L’Irlande renonce à son « paradis fiscal »

C'est lors de la présentation de son budget 2015, mardi 14 octobre, que l'Irlande a officialisé son intention de mettre fin à son fameux régime fiscal longtemps controversé, dit du « double irlandais ».

Le ministre irlandais des Finances a annoncé un durcissement des règles fiscales pour les entreprises, qui font l’objet de critiques européennes pour leur supposé laxisme. Paul Faith/AFP

C'est une véritable révolution fiscale pour un pays qui a longtemps accueilli des multinationales comme Apple ou Google, du fait du faible taux d'imposition sur les sociétés sur son territoire.
L'Irlande, qui a toujours été qualifiée de « paradis fiscal » (notamment avec les Pays-Bas et le Luxembourg), a récemment été victime d'enquêtes sur plusieurs pratiques fiscales assimilables à des aides d'État envers les entreprises. La Commission européenne mène aujourd'hui, entre autres, une enquête médiatisée sur le statut fiscal d'Apple en Irlande et d'éventuels avantages spéciaux accordés à la firme.
Pour comprendre la technique du « double irlandais », un peu de droit s'impose. En clair, le droit irlandais permet à une multinationale étrangère, comme Apple, Microsoft ou Google, de créer sur son sol une société dite « hybride », c'est-à-dire de droit irlandais mais sans être résidente fiscalement. Sa résidence fiscale se trouve donc ailleurs, dans un paradis fiscal encore plus avantageux comme les Bermudes, où l'impôt sur les sociétés est nul (rappelons que le taux d'imposition sur les sociétés en Irlande est de 12,5 %).

Pression des États-Unis
Interrogé par L'Orient-Le Jour, Alain Trannoy, directeur de Aix-Marseille School of Economics et spécialiste des questions fiscales, estime que l'une des raisons de cette soudaine annonce serait la pression des États-Unis : « Comme l'impôt sur les sociétés est une principale source du budget fédéral, les Américains ne sont certainement pas prêts à lâcher cette recette fiscale. » « Les multinationales américaines payaient un taux inférieur au taux initial de 12,5 %. L'Irlande est très sensible aux pressions des États-Unis », ajoute-t-il.
Avec cette décision, l'Irlande anticipe aussi la mise en place du fameux plan d'action de l'OCDE (Organisation de coopération et de développement économique) contre l'optimisation fiscale agressive des multinationales, qui suscite une levée de boucliers des grands lobbies industriels et financiers. « Les différentes pressions et investigations venant de l'OCDE, du G20 et de l'Union européenne ont certainement joué un rôle aussi dans la prise de décision », explique l'expert.

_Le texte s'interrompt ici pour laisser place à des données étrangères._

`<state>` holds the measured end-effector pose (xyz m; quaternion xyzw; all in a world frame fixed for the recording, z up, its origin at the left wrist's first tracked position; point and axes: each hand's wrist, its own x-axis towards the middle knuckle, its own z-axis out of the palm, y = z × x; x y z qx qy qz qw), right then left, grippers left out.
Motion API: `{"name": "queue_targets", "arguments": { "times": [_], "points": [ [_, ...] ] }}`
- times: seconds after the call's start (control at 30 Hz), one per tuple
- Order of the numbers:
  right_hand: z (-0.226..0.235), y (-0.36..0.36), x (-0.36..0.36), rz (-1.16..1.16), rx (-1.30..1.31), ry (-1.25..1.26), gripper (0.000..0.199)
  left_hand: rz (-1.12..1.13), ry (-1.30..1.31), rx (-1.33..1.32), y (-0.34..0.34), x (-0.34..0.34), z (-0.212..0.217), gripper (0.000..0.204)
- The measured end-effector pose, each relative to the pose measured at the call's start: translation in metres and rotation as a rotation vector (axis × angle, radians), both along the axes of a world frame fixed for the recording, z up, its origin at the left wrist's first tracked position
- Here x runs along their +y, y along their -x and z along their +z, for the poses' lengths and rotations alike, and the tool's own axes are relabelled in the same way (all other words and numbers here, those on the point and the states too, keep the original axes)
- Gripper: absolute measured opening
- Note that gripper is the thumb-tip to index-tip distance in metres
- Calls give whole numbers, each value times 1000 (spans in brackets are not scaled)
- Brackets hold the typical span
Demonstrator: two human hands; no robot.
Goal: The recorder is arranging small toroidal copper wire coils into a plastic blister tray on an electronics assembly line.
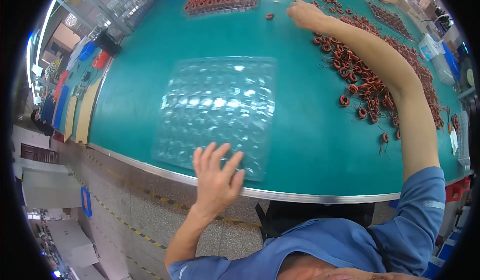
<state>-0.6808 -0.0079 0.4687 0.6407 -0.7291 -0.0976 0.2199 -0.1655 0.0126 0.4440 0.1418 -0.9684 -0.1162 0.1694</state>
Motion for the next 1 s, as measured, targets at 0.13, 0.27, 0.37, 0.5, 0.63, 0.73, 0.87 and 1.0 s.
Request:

Le « double irlandais » est mort, place au « patent box »
Même si l'Irlande a accepté de mettre un terme au système qui constitue la pierre angulaire des stratégies des multinationales pour échapper à l'impôt, le pays n'a pas renoncé à son statut de paradis fiscal pour les entreprises. Alain Trannoy affirme donc que même si la technique du « double irlandais » viendrait à disparaître, le dispositif appelé « patent box » posera toujours problème.
Un régime dit de « patent box » est un régime d'incitation fiscale conduisant les revenus des brevets à être taxés à un taux effectif moindre que les revenus courants, et donc inciter les entreprises au développement économique. « Ce dispositif permet de transférer les droits de propriétés intellectuelles dans des filiales des multinationales. Ce type de disposition est largement attaqué par l'OCDE avec son plan d'action dit BEPS (de l'anglais erosion and profit shifting », érosion de la base d'imposition et transfert de bénéfices). »
Pour le cas de Google, où l'essentiel du service est une idée technologique, ce dispositif permet donc de rapatrier les profits de la multinationale faite dans d'autres pays vers l'Irlande.
« Certes, avec la suppression du " double irlandais ", il y aura un alignement du taux de taxation de 12,5 % pour toutes les grandes sociétés d'Internet qui ne payaient jusqu'à présent que 2 ou 3 %. Mais le transfert de profits d'un pays à un autre pourra toujours se faire », explique M. Trannoy.
L'Irlande sort-elle gagnante de cette réforme ? « Globalement, il y aura certainement plus de recettes. L'Irlande joue un jeu très intelligent, restaure sa réputation qui n'était pas au plus haut ces derniers jours », précise l'expert. L'Irlande ne sera plus en effet un « paradis fiscal », mais continuera à jouer le jeu de la concurrence fiscale.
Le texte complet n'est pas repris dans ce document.